- Material provided -
===============

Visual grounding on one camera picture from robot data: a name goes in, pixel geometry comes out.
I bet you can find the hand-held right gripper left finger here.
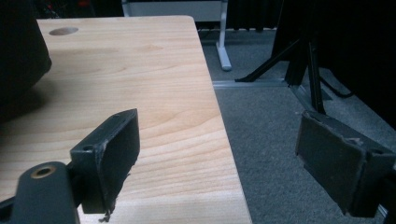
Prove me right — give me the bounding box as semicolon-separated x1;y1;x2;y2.
69;107;141;223

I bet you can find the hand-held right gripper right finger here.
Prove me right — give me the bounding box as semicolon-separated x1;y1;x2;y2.
294;109;396;218

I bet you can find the black metal stand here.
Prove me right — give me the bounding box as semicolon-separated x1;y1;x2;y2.
234;0;333;116

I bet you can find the black tripod stand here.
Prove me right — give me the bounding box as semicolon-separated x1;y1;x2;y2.
226;0;396;131

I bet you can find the black cable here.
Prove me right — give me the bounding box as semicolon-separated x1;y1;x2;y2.
320;76;356;99

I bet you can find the white metal table frame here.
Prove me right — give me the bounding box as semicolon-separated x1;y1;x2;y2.
120;0;233;72

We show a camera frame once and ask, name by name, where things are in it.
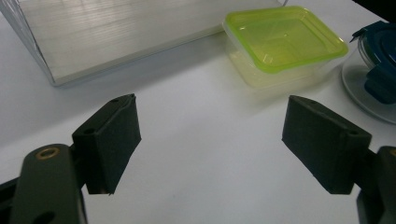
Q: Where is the translucent ribbed plastic box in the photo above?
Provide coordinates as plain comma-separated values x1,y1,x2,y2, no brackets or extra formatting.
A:
0,0,290,88

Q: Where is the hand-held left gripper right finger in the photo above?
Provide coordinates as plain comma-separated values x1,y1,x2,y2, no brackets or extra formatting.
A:
281,94,374,195

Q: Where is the round glass container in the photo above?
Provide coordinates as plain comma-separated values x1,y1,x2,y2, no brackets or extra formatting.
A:
340,36,396,125

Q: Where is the green plastic container lid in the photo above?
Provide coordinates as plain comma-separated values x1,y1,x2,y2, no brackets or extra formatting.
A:
224,5,349,75

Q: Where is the blue clip-on container lid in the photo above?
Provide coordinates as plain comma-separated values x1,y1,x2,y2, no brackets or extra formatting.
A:
349,20,396,105

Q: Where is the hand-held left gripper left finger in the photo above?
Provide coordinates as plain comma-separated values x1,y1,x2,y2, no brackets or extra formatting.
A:
72,92,143,196

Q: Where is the clear plastic food container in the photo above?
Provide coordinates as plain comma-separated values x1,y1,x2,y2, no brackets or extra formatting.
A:
221,21,344,91

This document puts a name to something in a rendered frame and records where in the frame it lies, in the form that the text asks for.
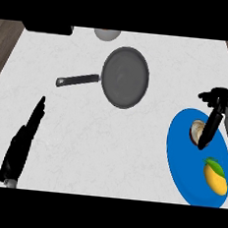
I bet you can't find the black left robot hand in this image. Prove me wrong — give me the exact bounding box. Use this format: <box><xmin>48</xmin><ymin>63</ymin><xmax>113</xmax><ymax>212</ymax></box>
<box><xmin>0</xmin><ymin>91</ymin><xmax>47</xmax><ymax>187</ymax></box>

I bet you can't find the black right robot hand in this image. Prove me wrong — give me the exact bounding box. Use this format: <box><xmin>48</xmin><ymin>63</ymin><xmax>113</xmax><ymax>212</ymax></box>
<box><xmin>193</xmin><ymin>85</ymin><xmax>228</xmax><ymax>153</ymax></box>

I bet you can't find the cream frosted cupcake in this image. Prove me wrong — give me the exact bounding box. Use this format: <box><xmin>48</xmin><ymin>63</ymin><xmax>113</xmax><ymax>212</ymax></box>
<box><xmin>187</xmin><ymin>118</ymin><xmax>212</xmax><ymax>148</ymax></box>

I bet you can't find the blue oval plate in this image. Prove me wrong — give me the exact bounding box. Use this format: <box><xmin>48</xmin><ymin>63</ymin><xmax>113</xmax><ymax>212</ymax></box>
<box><xmin>160</xmin><ymin>105</ymin><xmax>228</xmax><ymax>210</ymax></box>

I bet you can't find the dark grey frying pan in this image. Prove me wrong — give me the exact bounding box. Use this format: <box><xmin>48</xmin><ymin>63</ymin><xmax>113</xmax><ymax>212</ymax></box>
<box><xmin>53</xmin><ymin>39</ymin><xmax>153</xmax><ymax>112</ymax></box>

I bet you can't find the yellow mango with leaf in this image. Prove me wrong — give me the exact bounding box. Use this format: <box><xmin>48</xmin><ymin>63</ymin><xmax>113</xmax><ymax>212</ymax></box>
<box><xmin>199</xmin><ymin>156</ymin><xmax>228</xmax><ymax>197</ymax></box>

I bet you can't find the black appliance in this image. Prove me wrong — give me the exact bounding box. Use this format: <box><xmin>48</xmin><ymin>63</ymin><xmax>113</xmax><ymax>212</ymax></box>
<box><xmin>21</xmin><ymin>21</ymin><xmax>75</xmax><ymax>37</ymax></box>

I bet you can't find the grey round bowl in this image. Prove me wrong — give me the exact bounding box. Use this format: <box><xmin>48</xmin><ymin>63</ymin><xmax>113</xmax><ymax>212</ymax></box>
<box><xmin>92</xmin><ymin>28</ymin><xmax>122</xmax><ymax>43</ymax></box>

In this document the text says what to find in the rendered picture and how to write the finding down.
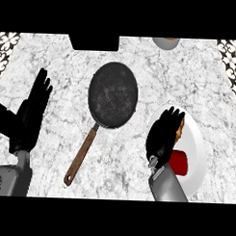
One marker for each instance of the grey bowl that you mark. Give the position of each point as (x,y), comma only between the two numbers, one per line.
(166,43)

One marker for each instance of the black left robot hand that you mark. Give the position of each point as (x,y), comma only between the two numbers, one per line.
(30,113)

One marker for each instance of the black appliance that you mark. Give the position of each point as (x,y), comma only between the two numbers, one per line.
(93,42)

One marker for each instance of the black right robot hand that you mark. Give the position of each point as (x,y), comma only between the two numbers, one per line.
(162,134)

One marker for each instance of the white plate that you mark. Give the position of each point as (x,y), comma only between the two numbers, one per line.
(194,148)

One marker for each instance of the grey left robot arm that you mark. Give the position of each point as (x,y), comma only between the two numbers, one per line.
(12,175)

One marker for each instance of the red can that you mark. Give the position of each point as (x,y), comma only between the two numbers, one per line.
(179,162)

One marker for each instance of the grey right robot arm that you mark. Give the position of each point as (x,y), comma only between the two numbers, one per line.
(167,184)

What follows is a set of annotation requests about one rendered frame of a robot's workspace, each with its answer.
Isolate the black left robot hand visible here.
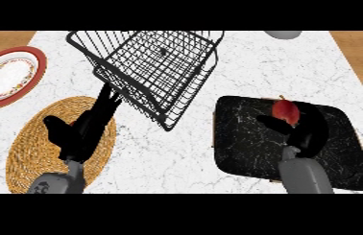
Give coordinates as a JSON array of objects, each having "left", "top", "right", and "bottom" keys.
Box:
[{"left": 42, "top": 82, "right": 124, "bottom": 164}]

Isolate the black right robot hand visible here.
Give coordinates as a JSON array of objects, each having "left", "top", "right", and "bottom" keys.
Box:
[{"left": 255, "top": 101, "right": 330, "bottom": 159}]

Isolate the red pear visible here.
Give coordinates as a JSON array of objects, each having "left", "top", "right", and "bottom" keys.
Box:
[{"left": 271, "top": 95, "right": 302, "bottom": 126}]

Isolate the black marble tray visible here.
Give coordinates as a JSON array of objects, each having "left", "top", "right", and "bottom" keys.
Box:
[{"left": 212, "top": 95, "right": 363, "bottom": 192}]

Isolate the round woven wicker placemat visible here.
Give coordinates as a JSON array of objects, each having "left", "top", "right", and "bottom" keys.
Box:
[{"left": 4, "top": 95, "right": 118, "bottom": 195}]

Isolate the red-rimmed white plate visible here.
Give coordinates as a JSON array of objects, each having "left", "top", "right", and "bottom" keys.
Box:
[{"left": 0, "top": 45, "right": 48, "bottom": 108}]

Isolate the grey rounded object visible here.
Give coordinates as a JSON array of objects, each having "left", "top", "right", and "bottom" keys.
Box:
[{"left": 262, "top": 31, "right": 304, "bottom": 40}]

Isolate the black wire tiered basket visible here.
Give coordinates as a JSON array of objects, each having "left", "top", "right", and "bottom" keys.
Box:
[{"left": 65, "top": 31, "right": 225, "bottom": 132}]

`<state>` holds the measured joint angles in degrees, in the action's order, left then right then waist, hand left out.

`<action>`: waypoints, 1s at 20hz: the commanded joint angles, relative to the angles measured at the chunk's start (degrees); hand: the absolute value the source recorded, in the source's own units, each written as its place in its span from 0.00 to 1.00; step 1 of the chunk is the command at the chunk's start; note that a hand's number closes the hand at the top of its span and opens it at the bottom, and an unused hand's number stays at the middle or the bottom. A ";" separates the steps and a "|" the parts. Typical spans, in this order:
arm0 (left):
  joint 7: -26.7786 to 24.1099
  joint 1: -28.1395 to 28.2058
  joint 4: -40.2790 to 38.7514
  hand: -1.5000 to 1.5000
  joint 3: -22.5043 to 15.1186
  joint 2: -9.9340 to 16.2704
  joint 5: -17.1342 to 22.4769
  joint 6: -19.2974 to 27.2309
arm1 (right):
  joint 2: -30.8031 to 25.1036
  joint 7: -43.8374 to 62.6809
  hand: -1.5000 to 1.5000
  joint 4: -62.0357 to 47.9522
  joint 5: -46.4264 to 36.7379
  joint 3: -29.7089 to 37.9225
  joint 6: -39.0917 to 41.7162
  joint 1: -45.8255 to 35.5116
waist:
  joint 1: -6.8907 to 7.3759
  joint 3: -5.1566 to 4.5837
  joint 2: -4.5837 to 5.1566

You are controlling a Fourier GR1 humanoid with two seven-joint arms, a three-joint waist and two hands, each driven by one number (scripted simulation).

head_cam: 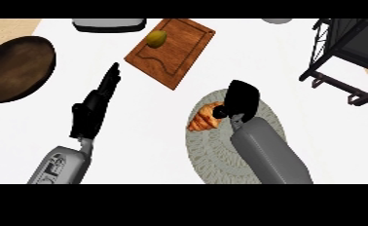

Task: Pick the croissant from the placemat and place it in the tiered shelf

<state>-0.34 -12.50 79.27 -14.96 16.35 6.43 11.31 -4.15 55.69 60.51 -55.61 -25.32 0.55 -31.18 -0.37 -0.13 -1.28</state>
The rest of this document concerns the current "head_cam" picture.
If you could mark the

===============

- Instructions to follow -
Starting with the first line of the data above and ending with the line containing "I bet you can find the black metal", please restate every line exactly, leaving images out.

- Solution -
Visual grounding on one camera picture from robot data: a name goes in, pixel geometry comes out.
I bet you can find the hand-held right gripper left finger here.
Prove me right — give me the bounding box as semicolon-separated x1;y1;x2;y2.
69;107;141;223

I bet you can find the hand-held right gripper right finger here.
Prove me right — give me the bounding box as semicolon-separated x1;y1;x2;y2.
294;109;396;218

I bet you can find the black metal stand here.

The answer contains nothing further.